Ana permanece sentada con la espalda apoyada en la puerta. Los golpes y gritos de su marido no cesan desde el otro lado. Cada vez más fuertes, cada vez más desesperados.
—¡Ana! ¡Ana, joder, ábreme!— le suplica Carlos desde el otro lado.
—Sabes que no puedo, acabarás haciéndonos daño al niño y a mí.
Ella se muere de ganas de abrirle. Es Carlos. Su Carlos. Novios desde los quince. Casados desde hace cuatro. Padres de un hermoso niño desde hace uno.
No. No puede dejarle pasar.
El tono de Carlos se relaja. Abandona el estado de ira para entrar en el de negociación.
—Sabes que nunca le haría daño a Quique. Os quiero muchísimo. Sois todo lo que tengo y quiero estar con vosotros. Por favor, déjame entrar. No va a pasar nada, te lo prometo.
El emotivo discurso intercalado con sollozos de Carlos conmueve a Ana que comienza a ablandarse.
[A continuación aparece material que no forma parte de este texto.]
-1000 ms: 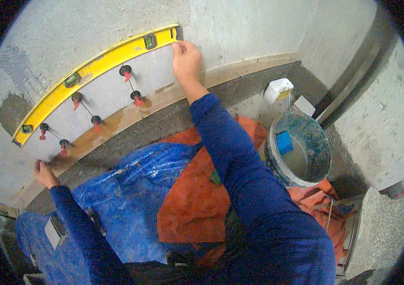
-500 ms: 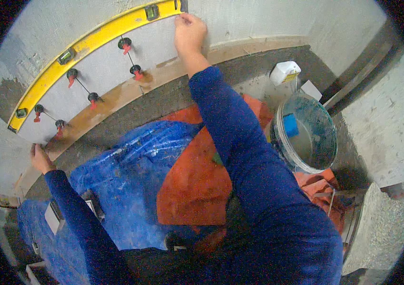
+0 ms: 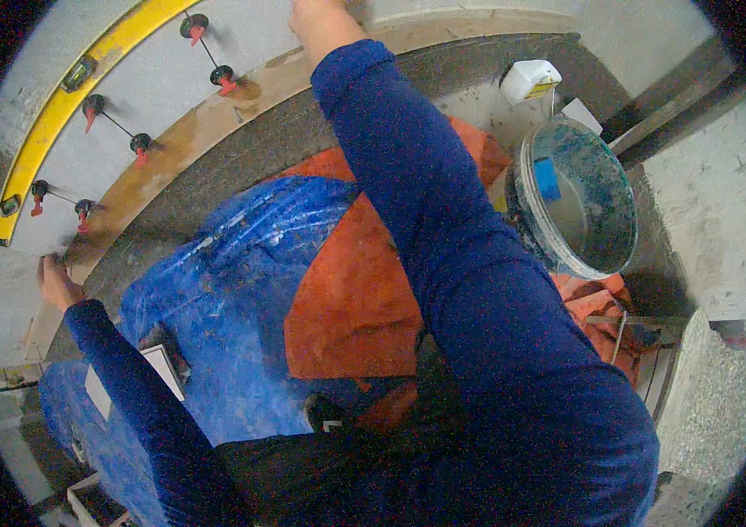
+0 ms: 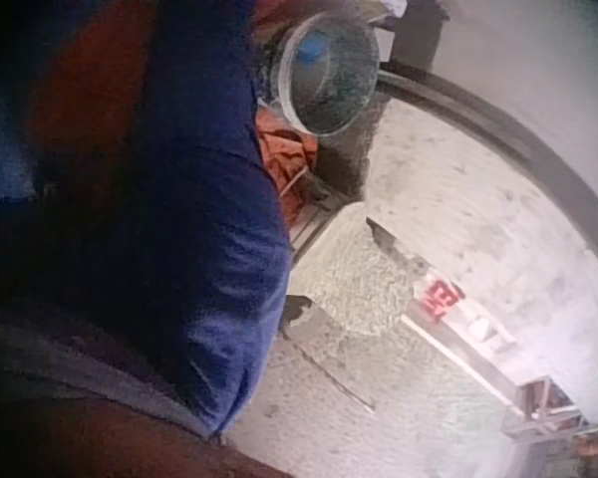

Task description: The person installs white wall tiles using tile leveling clips and a spirit level. They tap the tiles with a rubber mallet to seat them, adjust the clips, and use a sponge to clean excess adhesive from the joints.

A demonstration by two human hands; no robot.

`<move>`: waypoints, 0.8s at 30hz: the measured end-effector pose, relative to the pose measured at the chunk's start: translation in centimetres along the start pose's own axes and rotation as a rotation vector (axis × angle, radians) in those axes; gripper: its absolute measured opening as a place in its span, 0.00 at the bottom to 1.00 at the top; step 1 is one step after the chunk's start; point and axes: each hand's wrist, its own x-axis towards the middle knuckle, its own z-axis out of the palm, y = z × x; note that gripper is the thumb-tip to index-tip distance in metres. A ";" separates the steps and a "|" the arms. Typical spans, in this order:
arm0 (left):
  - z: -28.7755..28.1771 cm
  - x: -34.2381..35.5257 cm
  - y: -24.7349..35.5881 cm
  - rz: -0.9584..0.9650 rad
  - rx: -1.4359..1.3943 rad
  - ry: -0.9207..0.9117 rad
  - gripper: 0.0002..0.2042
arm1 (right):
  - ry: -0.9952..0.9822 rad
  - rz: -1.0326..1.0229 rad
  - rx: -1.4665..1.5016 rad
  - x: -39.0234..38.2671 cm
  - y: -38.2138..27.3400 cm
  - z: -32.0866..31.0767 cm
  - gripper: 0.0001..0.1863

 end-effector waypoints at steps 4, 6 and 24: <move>0.2 -0.2 0.2 -0.003 -0.017 0.045 0.20 | 0.014 0.005 -0.049 0.3 0.3 0.2 0.11; 0.4 -0.6 0.5 0.003 0.001 0.058 0.21 | 0.034 -0.014 -0.089 0.2 0.4 0.2 0.11; 10.7 -16.3 9.2 0.502 0.070 0.032 0.11 | -0.037 -0.500 -0.643 -4.2 1.1 -4.8 0.21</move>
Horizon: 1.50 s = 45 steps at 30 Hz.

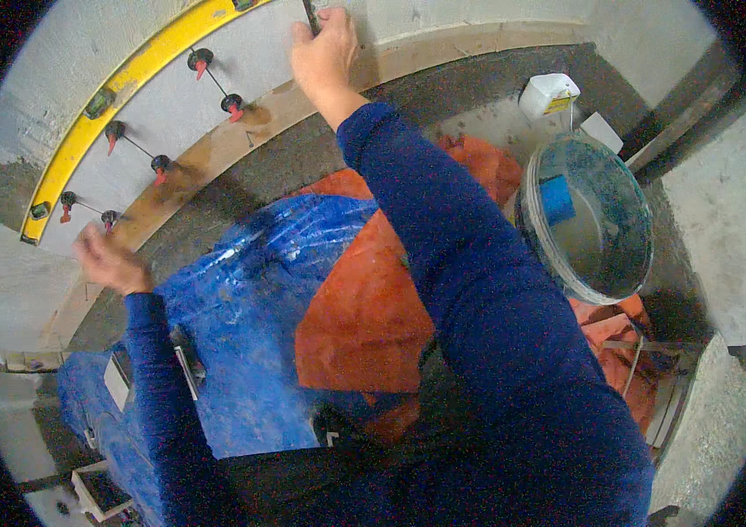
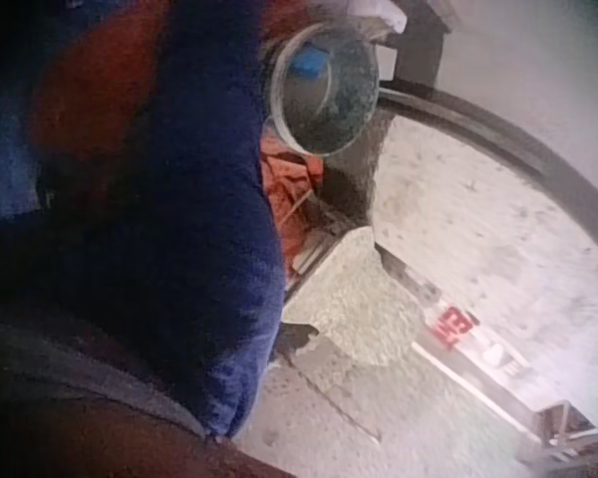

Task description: The person installs white wall tiles using tile leveling clips and a spirit level. They tap the tiles with a rubber mallet to seat them, adjust the clips, and use a sponge to clean excess adhesive from the joints.

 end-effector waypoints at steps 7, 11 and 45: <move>13.3 -5.7 8.1 -1.102 -0.443 -0.803 0.24 | -0.138 0.139 -0.054 -1.5 0.2 -0.5 0.27; 15.6 -5.2 7.4 -1.275 -0.705 -0.832 0.25 | -0.118 -0.054 -0.232 -3.1 -1.7 -1.4 0.28; 21.4 -4.4 4.5 -1.287 -0.694 -0.545 0.09 | -0.396 0.517 0.345 -11.1 -4.4 4.4 0.16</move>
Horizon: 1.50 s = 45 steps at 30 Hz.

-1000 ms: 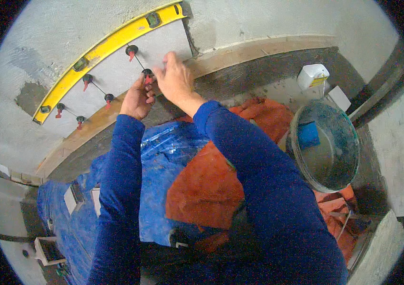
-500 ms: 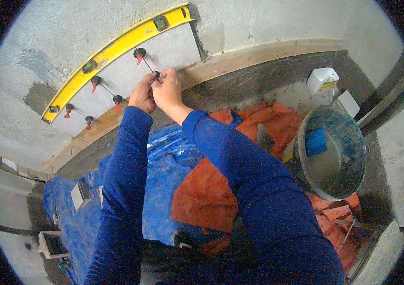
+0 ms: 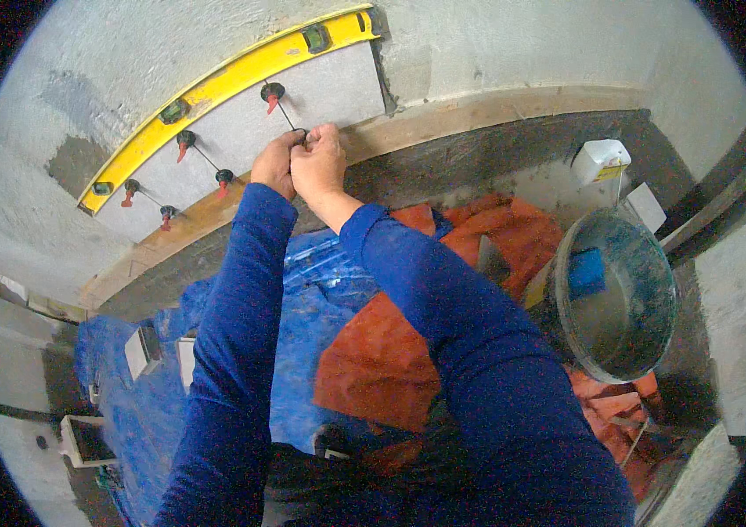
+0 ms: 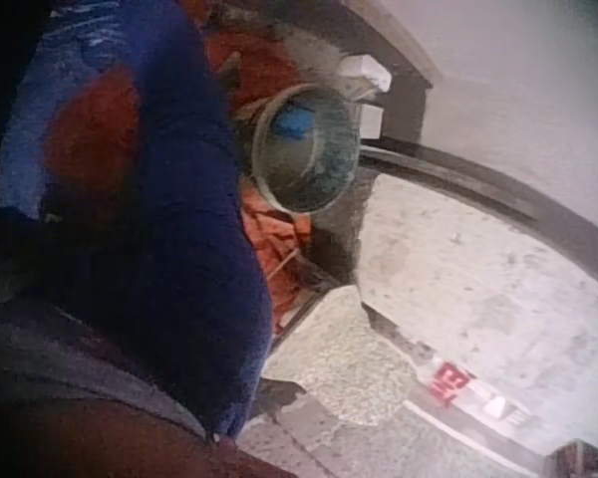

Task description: The person installs white wall tiles using tile leveling clips and a spirit level. They tap the tiles with a rubber mallet to seat them, adjust the clips, and use a sponge to clean excess adhesive from the joints.

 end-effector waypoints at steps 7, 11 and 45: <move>-0.8 -4.4 2.9 -0.019 0.432 -0.055 0.15 | -0.334 0.146 -0.051 1.3 -1.7 -3.3 0.20; -3.6 -8.9 4.2 0.101 0.542 0.002 0.16 | -0.126 -0.386 -0.284 2.9 -5.1 -4.5 0.20; -11.4 -11.3 11.3 0.301 0.115 0.039 0.16 | -0.193 -0.099 0.062 2.1 -11.1 -1.7 0.25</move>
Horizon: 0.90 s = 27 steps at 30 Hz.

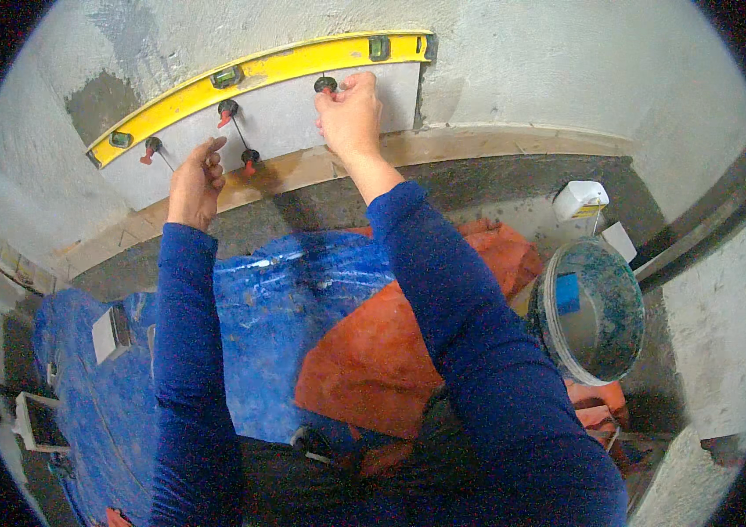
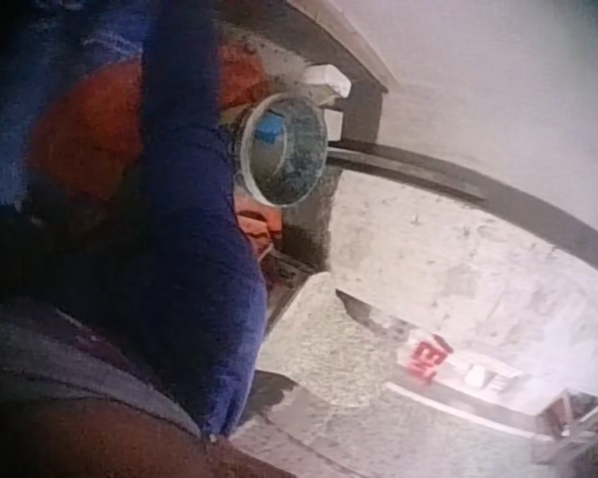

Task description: The person installs white wall tiles using tile leveling clips and a spirit level. They tap the tiles with a rubber mallet to seat them, adjust the clips, and use a sponge to clean excess adhesive from the joints.

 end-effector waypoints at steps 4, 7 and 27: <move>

Las dudas se amontonan en su cabeza. ¿Y si esta vez no ocurre lo previsible? ¿Y si probamos a ver qué pasa? Su instinto le dice que se mantenga firme pero los malditos sentimientos hablan por encima de él y le impiden escucharlo.
Ana se levanta lentamente y abre el candado con la llave que cuelga de su cuello. Agarra el cerrojo y cuando se dispone a abrirlo escucha a Quique gateando sigiloso hacia ella. Éste se sienta a sus pies y tira con sus pequeños deditos del pantalón de su madre. Ella lo mira durante unos segundos y, a continuación, coloca de nuevo el candado en su sitio cerrándolo con decisión. Se agacha para coger a su hijo en brazos, lo besa tiernamente en la mejilla y se dirige por última vez a su marido.
—Lo siento, Carlos.
—¿No serás capaz…? ¿Me vas a dejar aquí? ¡Estoy bien! Te lo juro, ábreme. ¡Que me abras, zorra! ¡Abre el maldito candado de una vez!—grita Carlos aporreando con los puños la puerta.
Nunca antes la había insultado y gritado de ese modo. Es el miedo el que habla por él. El miedo cambia a las personas.
Pero ya no tiene dudas. Lo había visto muy claro desde la ventana del piso de arriba. Él cortaba leña en el patio, esa cosa apareció de la nada y al instante hundía sus dientes en el antebrazo de Carlos. Instintivamente, Ana corrió a la planta baja para echar el cerrojo dejándolo a él fuera.
Su marido, el que ahora grita y golpea la vieja puerta de madera, ya está muerto. Mordido y muerto.